With contributions from Blackberry Smoke members Charlie Starr and Paul Jackson, The Georgia Satellites’ Rick Richards, guitarist Doug Kees, and Americana icon Buddy Miller, Southern Comfort has a long guest list of southern all-stars. Michelle Malone is part of that universe, too. From her appearances on Drivin N Cryin’s “Straight To Hell” and “Honeysuckle Blue” (both of which feature her vocals) to gigs alongside The Indigo Girls and Shawn Mullins, she’s added her own spin to the area’s soundtrack with songs like “I Choke On My Words.” That hometown pride didn’t stop her from also finding inspiration in places like Colorado and the Florida Keys, where she co-wrote nearly half of the album’s songs with Dean Dillon. 

The songwriting legend behind songs like “Tennessee Whiskey” and “Miami, My Amy,” Dillon’s partnership helped spark the most collaborative album of Malone’s carer. “It’s not just me on this record; it’s a village,” she says. Nowhere is that more apparent than on the title track, “Southern Comfort,” a song that dates back to her early days with Drag The River.

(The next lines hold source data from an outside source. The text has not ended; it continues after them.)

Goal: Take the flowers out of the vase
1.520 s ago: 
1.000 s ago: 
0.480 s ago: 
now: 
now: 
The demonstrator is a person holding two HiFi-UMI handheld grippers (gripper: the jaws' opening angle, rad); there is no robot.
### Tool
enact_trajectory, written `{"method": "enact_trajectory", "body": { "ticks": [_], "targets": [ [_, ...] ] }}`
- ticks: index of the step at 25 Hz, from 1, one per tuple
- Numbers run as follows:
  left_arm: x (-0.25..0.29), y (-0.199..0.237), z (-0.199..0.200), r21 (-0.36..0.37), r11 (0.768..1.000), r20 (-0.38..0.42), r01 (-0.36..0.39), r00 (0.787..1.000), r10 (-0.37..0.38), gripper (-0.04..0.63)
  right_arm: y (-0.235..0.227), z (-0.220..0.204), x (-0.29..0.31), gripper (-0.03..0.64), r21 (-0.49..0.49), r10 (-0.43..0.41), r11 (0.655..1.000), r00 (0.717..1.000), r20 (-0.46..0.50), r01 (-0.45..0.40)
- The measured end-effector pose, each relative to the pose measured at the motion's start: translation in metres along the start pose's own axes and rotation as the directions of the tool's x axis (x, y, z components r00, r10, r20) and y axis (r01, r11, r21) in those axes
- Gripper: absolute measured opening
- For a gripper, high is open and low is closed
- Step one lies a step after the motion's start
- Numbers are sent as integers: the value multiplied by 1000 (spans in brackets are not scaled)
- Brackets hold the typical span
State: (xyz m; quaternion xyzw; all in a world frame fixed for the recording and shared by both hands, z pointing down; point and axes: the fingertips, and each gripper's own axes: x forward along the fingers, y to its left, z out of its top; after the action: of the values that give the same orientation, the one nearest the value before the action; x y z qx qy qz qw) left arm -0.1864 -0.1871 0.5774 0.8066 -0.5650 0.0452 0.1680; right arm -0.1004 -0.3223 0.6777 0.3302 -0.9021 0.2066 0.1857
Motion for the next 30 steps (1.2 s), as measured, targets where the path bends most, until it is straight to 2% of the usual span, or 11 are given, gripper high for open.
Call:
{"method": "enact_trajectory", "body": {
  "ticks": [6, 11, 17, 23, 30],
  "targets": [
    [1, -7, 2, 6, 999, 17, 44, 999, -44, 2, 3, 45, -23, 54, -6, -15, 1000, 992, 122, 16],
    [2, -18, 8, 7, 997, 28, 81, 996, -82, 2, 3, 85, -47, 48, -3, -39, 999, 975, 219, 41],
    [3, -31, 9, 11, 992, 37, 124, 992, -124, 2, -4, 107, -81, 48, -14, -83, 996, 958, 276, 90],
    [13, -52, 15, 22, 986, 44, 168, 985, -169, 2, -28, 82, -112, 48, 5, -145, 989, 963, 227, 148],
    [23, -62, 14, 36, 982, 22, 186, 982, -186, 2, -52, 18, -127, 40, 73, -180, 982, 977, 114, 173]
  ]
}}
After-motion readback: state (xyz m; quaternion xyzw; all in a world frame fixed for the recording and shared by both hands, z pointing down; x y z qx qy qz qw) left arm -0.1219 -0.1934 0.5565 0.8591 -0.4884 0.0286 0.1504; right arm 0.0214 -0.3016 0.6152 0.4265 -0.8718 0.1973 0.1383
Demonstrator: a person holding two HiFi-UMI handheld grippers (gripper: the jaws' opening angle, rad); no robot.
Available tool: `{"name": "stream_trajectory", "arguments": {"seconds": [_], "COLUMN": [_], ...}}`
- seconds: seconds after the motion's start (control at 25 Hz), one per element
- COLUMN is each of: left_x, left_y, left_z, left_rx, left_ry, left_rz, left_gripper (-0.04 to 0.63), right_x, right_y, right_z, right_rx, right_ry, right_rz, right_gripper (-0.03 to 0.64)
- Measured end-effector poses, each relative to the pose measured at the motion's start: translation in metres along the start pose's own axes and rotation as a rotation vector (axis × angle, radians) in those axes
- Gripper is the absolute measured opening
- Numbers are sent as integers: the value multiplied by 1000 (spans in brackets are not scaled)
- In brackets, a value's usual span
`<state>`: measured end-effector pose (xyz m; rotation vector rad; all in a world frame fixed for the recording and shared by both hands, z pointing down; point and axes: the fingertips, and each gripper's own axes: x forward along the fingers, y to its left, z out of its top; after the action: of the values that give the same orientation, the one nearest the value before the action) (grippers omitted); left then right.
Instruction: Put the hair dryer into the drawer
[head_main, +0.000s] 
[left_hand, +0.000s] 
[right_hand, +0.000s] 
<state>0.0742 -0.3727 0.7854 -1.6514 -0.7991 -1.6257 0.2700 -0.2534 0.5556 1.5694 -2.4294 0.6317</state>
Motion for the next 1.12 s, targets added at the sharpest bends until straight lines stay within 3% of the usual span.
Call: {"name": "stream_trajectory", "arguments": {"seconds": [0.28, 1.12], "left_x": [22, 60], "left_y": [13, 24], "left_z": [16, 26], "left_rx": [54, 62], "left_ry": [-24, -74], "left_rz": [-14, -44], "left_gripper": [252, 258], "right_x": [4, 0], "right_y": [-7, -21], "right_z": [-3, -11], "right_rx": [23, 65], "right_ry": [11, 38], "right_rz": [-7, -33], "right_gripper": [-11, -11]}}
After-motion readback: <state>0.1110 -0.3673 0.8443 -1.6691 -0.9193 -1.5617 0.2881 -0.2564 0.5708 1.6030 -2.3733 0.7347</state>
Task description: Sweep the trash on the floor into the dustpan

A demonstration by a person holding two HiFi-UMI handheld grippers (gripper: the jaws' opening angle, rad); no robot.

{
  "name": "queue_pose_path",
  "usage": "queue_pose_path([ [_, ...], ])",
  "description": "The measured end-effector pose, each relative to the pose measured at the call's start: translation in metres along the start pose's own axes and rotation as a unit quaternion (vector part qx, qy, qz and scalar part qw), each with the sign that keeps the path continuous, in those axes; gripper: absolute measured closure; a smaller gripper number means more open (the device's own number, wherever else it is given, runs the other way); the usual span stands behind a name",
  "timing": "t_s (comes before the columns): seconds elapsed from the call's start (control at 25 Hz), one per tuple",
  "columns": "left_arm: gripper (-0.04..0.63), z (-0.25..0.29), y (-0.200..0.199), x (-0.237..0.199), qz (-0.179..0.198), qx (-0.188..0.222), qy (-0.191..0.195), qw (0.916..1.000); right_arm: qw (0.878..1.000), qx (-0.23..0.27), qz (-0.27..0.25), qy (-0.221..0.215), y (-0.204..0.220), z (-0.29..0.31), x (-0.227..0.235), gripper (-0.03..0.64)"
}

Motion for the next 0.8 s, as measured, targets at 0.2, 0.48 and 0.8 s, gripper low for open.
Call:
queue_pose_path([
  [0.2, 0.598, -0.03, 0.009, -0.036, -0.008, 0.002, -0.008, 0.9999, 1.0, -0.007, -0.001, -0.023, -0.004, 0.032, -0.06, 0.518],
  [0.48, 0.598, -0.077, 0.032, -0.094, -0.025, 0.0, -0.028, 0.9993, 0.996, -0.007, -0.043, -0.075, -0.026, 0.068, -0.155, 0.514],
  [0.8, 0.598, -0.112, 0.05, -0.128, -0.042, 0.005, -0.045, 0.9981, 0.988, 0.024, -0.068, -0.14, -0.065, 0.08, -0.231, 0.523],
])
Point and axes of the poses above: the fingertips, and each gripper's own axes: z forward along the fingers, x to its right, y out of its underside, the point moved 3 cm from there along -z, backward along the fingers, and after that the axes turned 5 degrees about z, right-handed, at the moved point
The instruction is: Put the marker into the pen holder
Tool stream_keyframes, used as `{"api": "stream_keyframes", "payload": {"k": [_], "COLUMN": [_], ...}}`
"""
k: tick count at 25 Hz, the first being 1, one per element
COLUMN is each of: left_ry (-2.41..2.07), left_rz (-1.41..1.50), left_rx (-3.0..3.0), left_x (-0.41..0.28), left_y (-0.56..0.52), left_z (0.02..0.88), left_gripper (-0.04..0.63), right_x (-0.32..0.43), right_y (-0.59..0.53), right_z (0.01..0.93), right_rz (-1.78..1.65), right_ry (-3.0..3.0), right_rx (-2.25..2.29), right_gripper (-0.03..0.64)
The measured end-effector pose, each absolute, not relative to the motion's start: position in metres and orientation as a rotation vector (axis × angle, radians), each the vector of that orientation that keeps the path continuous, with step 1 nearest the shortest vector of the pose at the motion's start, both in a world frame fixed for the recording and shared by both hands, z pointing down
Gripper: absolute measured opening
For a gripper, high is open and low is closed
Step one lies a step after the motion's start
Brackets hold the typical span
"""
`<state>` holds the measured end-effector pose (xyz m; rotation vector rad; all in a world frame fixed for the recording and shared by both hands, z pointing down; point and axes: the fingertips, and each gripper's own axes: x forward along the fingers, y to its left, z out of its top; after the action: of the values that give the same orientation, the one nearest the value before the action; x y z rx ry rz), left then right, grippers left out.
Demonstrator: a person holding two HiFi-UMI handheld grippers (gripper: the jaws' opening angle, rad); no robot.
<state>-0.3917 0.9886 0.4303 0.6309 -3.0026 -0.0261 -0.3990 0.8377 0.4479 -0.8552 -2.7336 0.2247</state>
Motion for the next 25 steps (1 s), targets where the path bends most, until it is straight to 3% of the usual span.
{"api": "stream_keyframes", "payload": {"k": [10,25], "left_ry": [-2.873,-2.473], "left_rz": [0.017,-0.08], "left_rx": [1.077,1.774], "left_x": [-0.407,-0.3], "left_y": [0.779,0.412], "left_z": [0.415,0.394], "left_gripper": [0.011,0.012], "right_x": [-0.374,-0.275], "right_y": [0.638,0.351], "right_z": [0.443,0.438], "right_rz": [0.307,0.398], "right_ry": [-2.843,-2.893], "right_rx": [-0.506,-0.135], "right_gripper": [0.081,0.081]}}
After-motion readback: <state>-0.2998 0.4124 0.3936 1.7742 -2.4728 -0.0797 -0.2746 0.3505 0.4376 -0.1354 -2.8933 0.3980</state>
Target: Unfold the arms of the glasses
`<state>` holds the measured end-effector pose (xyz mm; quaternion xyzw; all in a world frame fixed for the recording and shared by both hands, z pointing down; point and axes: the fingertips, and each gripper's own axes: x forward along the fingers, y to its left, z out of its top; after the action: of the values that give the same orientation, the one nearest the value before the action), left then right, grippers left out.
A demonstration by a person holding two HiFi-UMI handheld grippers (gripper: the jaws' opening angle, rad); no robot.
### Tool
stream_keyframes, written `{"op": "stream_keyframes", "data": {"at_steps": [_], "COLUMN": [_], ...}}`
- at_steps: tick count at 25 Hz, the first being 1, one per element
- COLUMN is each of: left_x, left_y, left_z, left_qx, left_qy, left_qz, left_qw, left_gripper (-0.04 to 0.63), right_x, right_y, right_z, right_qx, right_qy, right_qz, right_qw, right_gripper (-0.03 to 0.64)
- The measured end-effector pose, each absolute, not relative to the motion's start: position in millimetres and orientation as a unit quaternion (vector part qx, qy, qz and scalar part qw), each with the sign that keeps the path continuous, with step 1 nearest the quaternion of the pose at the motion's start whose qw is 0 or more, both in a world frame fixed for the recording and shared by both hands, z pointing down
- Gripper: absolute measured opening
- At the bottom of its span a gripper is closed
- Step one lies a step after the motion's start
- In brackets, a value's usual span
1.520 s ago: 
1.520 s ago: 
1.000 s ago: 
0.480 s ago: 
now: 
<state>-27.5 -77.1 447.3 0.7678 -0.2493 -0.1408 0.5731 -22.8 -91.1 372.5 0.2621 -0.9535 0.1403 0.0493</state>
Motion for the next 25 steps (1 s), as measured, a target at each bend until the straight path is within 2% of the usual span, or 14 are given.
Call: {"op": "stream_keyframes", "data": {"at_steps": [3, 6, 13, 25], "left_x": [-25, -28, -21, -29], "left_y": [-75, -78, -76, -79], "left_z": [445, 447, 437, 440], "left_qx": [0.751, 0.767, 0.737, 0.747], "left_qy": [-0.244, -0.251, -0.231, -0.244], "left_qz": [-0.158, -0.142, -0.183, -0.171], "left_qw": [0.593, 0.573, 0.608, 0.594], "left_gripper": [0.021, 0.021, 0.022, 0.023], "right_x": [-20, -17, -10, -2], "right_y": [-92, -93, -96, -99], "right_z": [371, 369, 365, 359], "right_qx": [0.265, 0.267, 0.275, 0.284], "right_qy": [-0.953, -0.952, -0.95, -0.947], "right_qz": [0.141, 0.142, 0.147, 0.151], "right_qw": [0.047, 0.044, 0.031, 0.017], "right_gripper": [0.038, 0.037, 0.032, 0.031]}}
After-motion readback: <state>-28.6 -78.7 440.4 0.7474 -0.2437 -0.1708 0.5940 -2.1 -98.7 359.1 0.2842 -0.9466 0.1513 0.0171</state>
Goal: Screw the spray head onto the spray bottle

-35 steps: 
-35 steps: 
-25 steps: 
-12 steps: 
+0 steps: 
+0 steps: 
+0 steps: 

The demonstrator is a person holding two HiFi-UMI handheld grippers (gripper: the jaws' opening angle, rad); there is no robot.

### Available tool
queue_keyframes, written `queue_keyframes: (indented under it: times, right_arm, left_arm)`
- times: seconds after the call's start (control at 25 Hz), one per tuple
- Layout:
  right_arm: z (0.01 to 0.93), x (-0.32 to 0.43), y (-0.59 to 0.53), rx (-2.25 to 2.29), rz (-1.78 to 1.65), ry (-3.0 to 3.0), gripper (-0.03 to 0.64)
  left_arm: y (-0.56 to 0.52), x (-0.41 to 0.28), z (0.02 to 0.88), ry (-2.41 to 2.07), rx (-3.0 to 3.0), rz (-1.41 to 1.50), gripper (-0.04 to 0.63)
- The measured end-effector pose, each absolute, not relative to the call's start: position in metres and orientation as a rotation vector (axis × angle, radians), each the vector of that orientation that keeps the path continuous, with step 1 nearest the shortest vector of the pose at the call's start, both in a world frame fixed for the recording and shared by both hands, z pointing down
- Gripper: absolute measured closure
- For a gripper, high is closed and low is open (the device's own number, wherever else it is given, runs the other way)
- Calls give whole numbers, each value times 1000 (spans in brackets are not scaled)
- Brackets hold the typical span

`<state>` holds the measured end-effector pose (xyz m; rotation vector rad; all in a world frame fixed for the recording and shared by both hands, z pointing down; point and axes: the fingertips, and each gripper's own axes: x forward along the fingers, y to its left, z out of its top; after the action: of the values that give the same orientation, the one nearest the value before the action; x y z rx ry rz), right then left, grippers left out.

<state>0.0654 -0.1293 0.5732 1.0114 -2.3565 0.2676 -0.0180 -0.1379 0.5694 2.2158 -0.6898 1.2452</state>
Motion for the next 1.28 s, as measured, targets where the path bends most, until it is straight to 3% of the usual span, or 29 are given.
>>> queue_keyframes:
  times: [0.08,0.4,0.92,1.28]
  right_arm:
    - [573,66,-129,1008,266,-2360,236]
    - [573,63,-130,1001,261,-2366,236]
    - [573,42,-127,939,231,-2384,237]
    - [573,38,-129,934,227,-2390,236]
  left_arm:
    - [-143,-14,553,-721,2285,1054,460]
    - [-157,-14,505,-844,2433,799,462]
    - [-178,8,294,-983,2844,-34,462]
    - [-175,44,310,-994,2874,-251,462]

Signed to Arista Records by Clive Davis, the band released its major-label debut in 1990, matching Malone’s songwriting with the electricity of a loose, loud rock band. Founding member Billy Pitts passed away in 2022, and Malone’s new recording of the track is a tribute to the drummer, stacked high with Telecaster twang, slide guitar, and stomping groove.

“I wanted that song to feel like a party…like people in one room, having a good time together, just doing what they love to do,” she says. The result is an all-hands-on-deck anthem — an appropriate start to an album that finds Malone at her best, whether she’s taking stock past of past and present with the wistful, woozy “I Choke Up On My Words,” cranking up the amplifiers for “Barbed Wire Kisses,” or playing slide guitar solos on “Undercover Mother.”

Southern Comfort brings me full circle in a lot of ways,” she says. “From the beginning of my career, I’ve always had a foot in the southern-rock world and a foot in the folk world. This record really solidifies the stance and brings those sounds together.”

Malone dishes out southern comfort in different ways. “One Track Mind,” one of several tracks featuring Charlie Starr on electric guitar, nods to Tom Petty’s breezy rock & roll, while “Like Mother, Like Daughter” makes room for fiddle, Stonesy stomp, and a country-fried chorus. On the the southern soul song “Wine and Regret,” Malone sings about loss, pain, and the ghosts who walk among us. She also kicks up plenty of dust with “Like Mother Like Daughter,” a song written at Dean Dillon’s house but built for dancehalls, dive bars, and roadhouses. This is music inspired by a particular area, but it’s also a sound for everywhere. A sound for everyone, too. Malone gives her songs a sense of place while still making them sound universal, and that talent — not the guest appearances, but the sharp edge of the songwriting itself — is perhaps the most comforting thing about her latest record.